### WHAT IS REQUIRED
Read the data below line by line and copy each one with "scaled" in it.

### DATASET CONTENT
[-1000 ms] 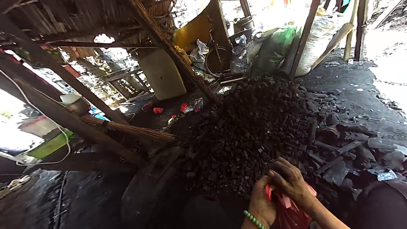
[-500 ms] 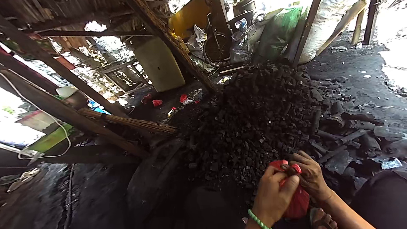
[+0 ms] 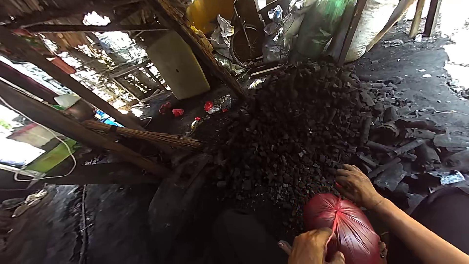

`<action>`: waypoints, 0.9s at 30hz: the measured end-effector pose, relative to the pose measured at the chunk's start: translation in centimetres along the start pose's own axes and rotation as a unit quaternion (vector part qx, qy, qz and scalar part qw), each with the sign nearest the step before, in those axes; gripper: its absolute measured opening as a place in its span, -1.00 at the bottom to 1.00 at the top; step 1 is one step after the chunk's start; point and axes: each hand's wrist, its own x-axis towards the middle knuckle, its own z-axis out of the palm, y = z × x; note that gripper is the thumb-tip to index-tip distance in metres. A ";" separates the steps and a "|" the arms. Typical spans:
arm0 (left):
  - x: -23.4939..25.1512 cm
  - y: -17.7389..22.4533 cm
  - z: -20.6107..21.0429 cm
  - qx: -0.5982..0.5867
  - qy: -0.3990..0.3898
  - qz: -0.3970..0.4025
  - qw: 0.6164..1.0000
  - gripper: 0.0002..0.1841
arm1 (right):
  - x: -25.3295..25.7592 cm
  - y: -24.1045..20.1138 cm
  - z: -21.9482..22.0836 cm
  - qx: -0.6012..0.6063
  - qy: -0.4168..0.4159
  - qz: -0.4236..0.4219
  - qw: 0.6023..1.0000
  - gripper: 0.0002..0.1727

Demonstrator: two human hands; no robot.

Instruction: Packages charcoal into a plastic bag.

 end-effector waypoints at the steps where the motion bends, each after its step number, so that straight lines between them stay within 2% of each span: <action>1: -0.2 -0.5 0.1 -0.043 -0.009 -0.022 0.999 -0.67 | -0.6 -0.2 0.3 0.001 -0.001 0.012 1.000 -0.72; 3: -0.4 -2.2 0.1 -0.196 -0.010 -0.076 0.978 -0.69 | -1.3 -0.7 0.3 0.012 0.004 0.041 0.999 -0.70; 4: -0.5 -3.3 0.2 -0.305 0.005 -0.114 0.945 -0.69 | -1.7 -1.1 0.1 0.023 0.009 0.053 0.998 -0.68; 6: 0.1 -5.4 0.3 -0.509 0.062 -0.220 0.830 -0.71 | -2.3 -2.0 -0.4 0.035 0.033 0.064 0.997 -0.63; 7: 0.8 -6.2 0.1 -0.555 0.092 -0.265 0.784 -0.73 | -2.5 -2.9 -0.5 0.047 0.042 0.066 0.996 -0.60; 8: 1.6 -6.6 -0.2 -0.563 0.126 -0.284 0.766 -0.75 | -2.7 -4.1 -0.6 0.067 0.050 0.064 0.994 -0.58; 9: 2.4 -6.7 -0.4 -0.541 0.152 -0.278 0.779 -0.76 | -2.8 -5.5 -0.5 0.090 0.057 0.056 0.993 -0.58; 11: 4.0 -6.3 -0.5 -0.460 0.170 -0.232 0.840 -0.79 | -2.9 -8.9 -0.4 0.142 0.057 0.033 0.988 -0.59; 14: 5.6 -5.2 -0.5 -0.343 0.115 -0.170 0.917 -0.78 | -2.0 -12.5 -0.1 0.188 0.060 0.009 0.980 -0.53; 17: 5.5 -4.6 -1.1 -0.263 0.064 -0.106 0.957 -0.71 | 0.3 -12.0 -1.2 0.262 0.090 0.082 0.957 -0.49; 20: 4.9 -4.6 -1.1 -0.217 0.097 -0.035 0.971 -0.73 | 2.0 -9.6 -1.6 0.321 0.078 0.170 0.928 -0.53; 23: 5.1 -4.8 -0.2 -0.274 0.145 -0.014 0.951 -0.81 | 1.9 -9.5 -1.7 0.422 0.008 0.235 0.875 -0.63; 25: 5.3 -4.8 0.1 -0.319 0.163 -0.009 0.934 -0.84 | 1.3 -9.9 -2.0 0.463 -0.031 0.241 0.853 -0.64; 27: 5.3 -4.8 0.1 -0.342 0.163 -0.009 0.925 -0.84 | 0.3 -9.9 -1.8 0.453 -0.035 0.204 0.867 -0.72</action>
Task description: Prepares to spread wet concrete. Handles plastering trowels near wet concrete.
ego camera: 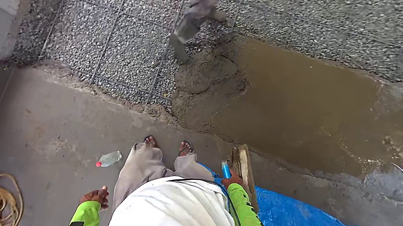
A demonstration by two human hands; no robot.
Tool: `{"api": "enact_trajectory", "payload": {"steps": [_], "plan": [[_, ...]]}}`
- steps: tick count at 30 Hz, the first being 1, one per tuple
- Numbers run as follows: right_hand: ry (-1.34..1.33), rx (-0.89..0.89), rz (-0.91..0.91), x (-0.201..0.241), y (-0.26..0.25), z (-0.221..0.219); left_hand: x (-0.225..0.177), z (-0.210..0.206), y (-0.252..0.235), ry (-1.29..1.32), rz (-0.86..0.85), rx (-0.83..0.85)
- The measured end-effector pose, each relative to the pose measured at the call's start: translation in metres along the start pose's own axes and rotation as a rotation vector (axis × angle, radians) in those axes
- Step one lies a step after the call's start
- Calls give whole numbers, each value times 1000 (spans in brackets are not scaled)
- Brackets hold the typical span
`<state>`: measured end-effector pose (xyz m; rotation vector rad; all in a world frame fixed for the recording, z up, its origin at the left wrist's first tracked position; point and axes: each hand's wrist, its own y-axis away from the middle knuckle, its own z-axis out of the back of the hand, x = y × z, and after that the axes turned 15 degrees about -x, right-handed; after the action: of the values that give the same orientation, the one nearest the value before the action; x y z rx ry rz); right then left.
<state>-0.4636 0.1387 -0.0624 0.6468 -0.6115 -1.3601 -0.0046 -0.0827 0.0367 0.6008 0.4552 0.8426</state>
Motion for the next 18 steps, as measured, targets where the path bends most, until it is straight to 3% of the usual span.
{"api": "enact_trajectory", "payload": {"steps": [10,18], "plan": [[61,-32,-26,57,7,-12,-15,26,-41,-69,101,83],[-42,-140,-152,149,43,-29,-84,93,-154,6,81,149]]}}
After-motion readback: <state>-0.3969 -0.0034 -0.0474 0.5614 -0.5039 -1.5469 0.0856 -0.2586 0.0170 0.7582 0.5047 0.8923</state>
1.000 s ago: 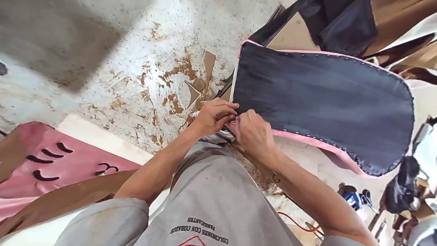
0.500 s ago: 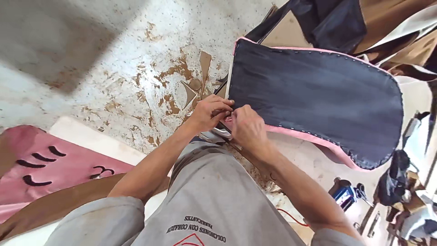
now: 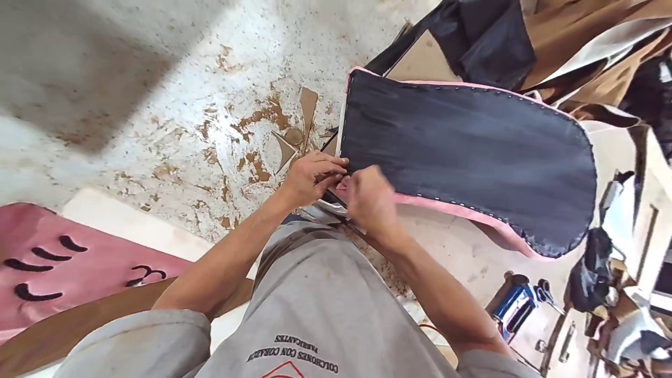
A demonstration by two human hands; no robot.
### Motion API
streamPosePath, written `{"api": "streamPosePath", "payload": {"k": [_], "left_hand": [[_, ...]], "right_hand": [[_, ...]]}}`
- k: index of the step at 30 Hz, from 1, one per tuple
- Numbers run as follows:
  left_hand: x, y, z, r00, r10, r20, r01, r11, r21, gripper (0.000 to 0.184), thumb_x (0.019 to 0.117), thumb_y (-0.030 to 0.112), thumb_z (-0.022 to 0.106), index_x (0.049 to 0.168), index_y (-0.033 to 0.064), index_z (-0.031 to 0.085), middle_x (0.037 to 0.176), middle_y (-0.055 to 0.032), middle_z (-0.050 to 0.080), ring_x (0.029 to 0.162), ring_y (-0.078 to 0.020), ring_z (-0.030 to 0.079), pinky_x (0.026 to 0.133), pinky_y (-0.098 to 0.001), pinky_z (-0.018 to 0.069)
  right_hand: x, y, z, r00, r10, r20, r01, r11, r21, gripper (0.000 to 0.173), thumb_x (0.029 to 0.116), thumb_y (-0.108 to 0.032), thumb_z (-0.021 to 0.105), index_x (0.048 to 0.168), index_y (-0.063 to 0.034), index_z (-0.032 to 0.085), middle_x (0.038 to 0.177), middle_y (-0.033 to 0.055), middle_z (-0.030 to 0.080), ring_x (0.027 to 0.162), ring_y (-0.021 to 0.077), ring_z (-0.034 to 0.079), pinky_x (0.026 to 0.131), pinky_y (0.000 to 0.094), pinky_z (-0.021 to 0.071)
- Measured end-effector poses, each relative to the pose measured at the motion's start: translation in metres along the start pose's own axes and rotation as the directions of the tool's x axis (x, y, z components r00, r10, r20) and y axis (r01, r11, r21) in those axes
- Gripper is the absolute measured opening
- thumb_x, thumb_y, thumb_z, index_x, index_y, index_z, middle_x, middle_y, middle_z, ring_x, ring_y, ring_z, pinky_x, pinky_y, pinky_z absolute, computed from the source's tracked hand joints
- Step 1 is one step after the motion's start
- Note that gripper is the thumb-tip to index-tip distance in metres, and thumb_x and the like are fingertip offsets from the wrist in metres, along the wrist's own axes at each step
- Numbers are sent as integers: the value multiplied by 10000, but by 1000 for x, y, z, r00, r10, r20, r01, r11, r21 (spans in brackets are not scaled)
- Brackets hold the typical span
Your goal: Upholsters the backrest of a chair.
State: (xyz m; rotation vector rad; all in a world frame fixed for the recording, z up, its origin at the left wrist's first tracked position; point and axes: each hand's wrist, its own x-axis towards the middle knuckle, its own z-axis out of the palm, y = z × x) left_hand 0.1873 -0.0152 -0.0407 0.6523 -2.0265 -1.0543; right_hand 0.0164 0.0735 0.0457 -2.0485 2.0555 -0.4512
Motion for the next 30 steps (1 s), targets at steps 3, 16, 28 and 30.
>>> {"api": "streamPosePath", "payload": {"k": [3, 16, 28, 30], "left_hand": [[0, 1, -4, 999, -40, 6, 41, 999, -35, 178, 972, 165, 655, 1058, 96, 795, 1245, -44, 730, 1195, -157, 649, 1058, -360, 510], [9, 38, -6, 993, -95, 65, 83, 982, 172, 341, 964, 366, 678, 1161, 102, 765, 1194, -79, 688, 1164, -182, 631, 1002, -364, 540], [15, 40, -11, 893, -437, 105, 449, 856, -257, 86, 941, 128, 705, 938, 46, 730, 1002, -31, 696, 859, -81, 687, 785, -274, 616], [9, 37, -6, 917, -393, 69, 393, 860, -325, 92, 940, 131, 686, 923, 50, 727, 1043, -33, 699, 950, -98, 680, 845, -301, 601]], "right_hand": [[-10, 12, -36, 988, 103, -112, -71, 963, 262, 205, 994, -172, 550, 970, -8, 672, 863, 89, 649, 718, 148, 629, 633, 335, 547], [-68, 15, -27, 864, -175, 472, 77, 973, 219, 407, 913, -172, 640, 1319, -167, 659, 1172, 120, 670, 869, 274, 707, 640, 468, 589], [-58, 14, 25, 996, -84, 33, 84, 996, -27, 498, 977, -162, 517, 1467, -209, 592, 902, 108, 690, 703, 268, 671, 517, 396, 513], [-59, 16, 26, 998, -42, 47, 44, 997, -59, 487, 969, -169, 514, 1447, -186, 607, 919, 120, 702, 695, 279, 679, 503, 408, 511]]}}
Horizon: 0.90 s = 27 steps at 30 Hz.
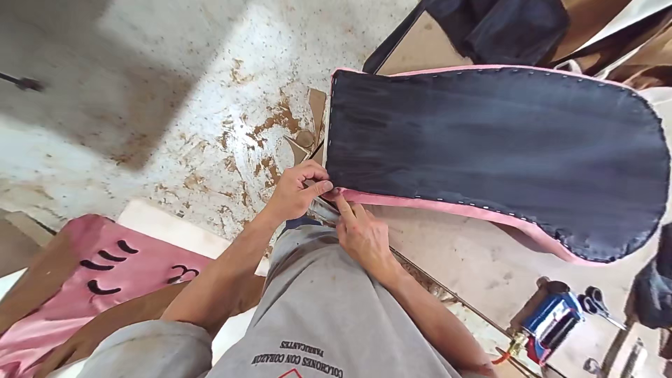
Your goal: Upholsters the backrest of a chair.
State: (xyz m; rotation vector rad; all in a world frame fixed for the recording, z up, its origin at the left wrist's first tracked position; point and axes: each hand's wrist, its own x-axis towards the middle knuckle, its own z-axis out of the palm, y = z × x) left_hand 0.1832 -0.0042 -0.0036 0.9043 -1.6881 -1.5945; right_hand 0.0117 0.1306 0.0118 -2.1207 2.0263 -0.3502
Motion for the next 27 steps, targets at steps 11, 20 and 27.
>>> {"api": "streamPosePath", "payload": {"k": [11, 20, 27], "left_hand": [[-19, -14, -19, 973, 108, 204, -87, 990, -108, 125, 940, 216, 719, 938, 97, 757, 1187, -29, 687, 1218, -163, 614, 1046, -390, 529], [-22, -16, -11, 994, 66, 93, -38, 961, -275, 155, 952, 268, 718, 965, 118, 751, 1185, -18, 718, 1160, -167, 663, 1001, -395, 566], [-35, -18, -10, 952, 222, 211, -248, 963, 102, 136, 983, 188, 675, 979, 104, 781, 1125, -35, 759, 1303, -231, 578, 1163, -449, 405]], "right_hand": [[15, 9, -5, 973, 128, 193, -159, 975, 156, 332, 918, -326, 584, 1115, -90, 708, 688, 116, 675, 634, 342, 688, 549, 541, 513], [-18, 15, 10, 999, 37, 31, -40, 993, 115, 541, 960, -287, 532, 1486, -165, 566, 767, 100, 694, 546, 268, 635, 455, 446, 480], [24, -6, -5, 935, 206, 287, -227, 973, 39, 341, 925, -346, 574, 891, -35, 709, 769, 178, 705, 752, 392, 719, 600, 571, 525]]}}
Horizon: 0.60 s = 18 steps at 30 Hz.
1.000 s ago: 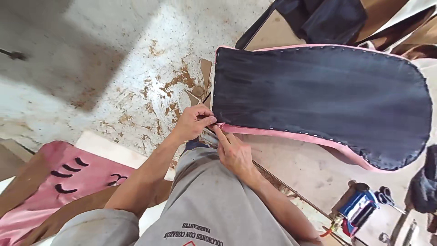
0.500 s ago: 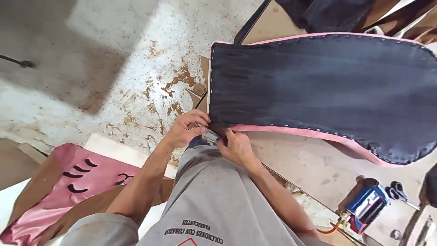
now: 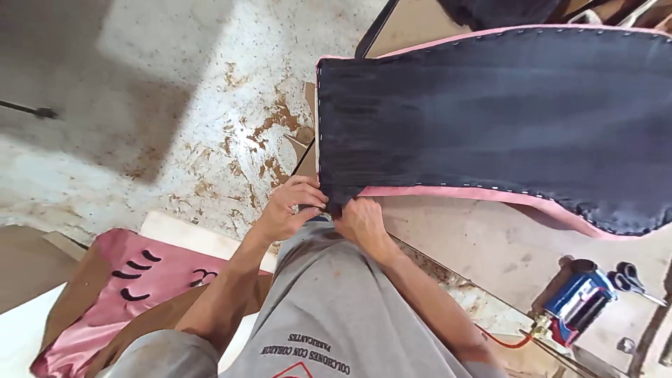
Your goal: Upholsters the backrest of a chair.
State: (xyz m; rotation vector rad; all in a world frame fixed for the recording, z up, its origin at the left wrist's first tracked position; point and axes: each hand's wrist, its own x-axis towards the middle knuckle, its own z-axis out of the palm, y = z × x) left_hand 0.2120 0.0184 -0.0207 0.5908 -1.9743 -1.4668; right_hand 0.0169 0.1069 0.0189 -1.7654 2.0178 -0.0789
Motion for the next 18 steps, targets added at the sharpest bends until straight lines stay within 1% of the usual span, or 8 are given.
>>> {"api": "streamPosePath", "payload": {"k": [1, 3, 5, 6, 8, 10, 13, 18], "left_hand": [[1, 2, 3, 1000, 21, 2, -21, 996, 92, 136, 980, 186, 678, 979, 104, 787, 1127, -35, 760, 1294, -228, 583, 1159, -440, 407], [2, 7, 7, 998, 67, 15, -68, 962, 265, 154, 980, 211, 672, 968, 110, 788, 1133, -39, 758, 1272, -224, 595, 1149, -422, 415], [5, 12, 8, 994, 105, 15, -104, 940, 324, 234, 995, 277, 627, 944, 117, 791, 1114, -41, 766, 1244, -221, 612, 1129, -414, 432], [6, 15, 7, 996, 93, -2, -88, 948, 306, 274, 1012, 295, 598, 965, 103, 788, 1081, -42, 771, 1205, -200, 632, 1099, -398, 459], [11, 26, 5, 996, 18, -90, 7, 963, 271, 304, 1039, 276, 563, 1070, 34, 745, 967, -58, 760, 957, -127, 716, 902, -348, 596], [22, 33, 3, 986, 21, -164, 40, 933, 359, 251, 1029, 214, 598, 1112, 20, 735, 926, -69, 751, 828, -112, 724, 777, -322, 629], [40, 31, 1, 997, 64, -52, -23, 826, 563, 210, 982, 251, 678, 1083, 95, 776, 1038, -77, 731, 984, -178, 703, 872, -350, 602], [52, 30, 4, 1000, 20, -5, -13, 792, 611, 209, 988, 229, 643, 1020, 103, 807, 968, -66, 746, 908, -187, 721, 823, -371, 606]], "right_hand": [[5, 1, -5, 998, 4, 63, -6, 1000, 17, 382, 922, -367, 575, 840, -15, 701, 805, 194, 711, 817, 403, 723, 655, 591, 528], [1, 15, -1, 995, -94, 14, 93, 991, 97, 343, 930, -325, 595, 861, -4, 696, 787, 199, 706, 789, 411, 720, 662, 603, 538], [-20, 37, 11, 949, -235, -212, 261, 959, 106, 244, 944, -235, 573, 1018, -19, 659, 681, 122, 659, 592, 321, 678, 511, 508, 530], [-33, 45, 14, 915, -259, -309, 299, 950, 89, 300, 949, -198, 562, 1161, -7, 656, 667, 90, 659, 535, 266, 652, 464, 456, 519], [-56, 53, 10, 851, -238, -468, 303, 951, 66, 391, 966, -163, 547, 1300, -17, 689, 688, 68, 683, 526, 196, 622, 460, 374, 497], [-67, 44, -3, 795, -230, -562, 316, 947, 60, 330, 974, -164, 546, 1204, -51, 754, 711, 65, 686, 560, 172, 616, 481, 327, 481], [-59, 18, -15, 802, -280, -527, 350, 936, 36, 333, 982, -195, 551, 1231, -94, 749, 744, 56, 689, 597, 183, 633, 491, 333, 492], [-30, 3, 6, 919, -219, -327, 224, 974, -24, 448, 995, -265, 501, 1407, -164, 645, 796, 75, 692, 636, 250, 666, 490, 407, 495]]}}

### RESPONSE TO THIS EXERCISE
- Calls give whole numbers, each value times 1000 (spans in brackets are not scaled)
- Numbers are sent as integers: the value multiplied by 10000, but by 1000 for x, y, z, r00, r10, r20, r01, r11, r21 (spans in brackets are not scaled)

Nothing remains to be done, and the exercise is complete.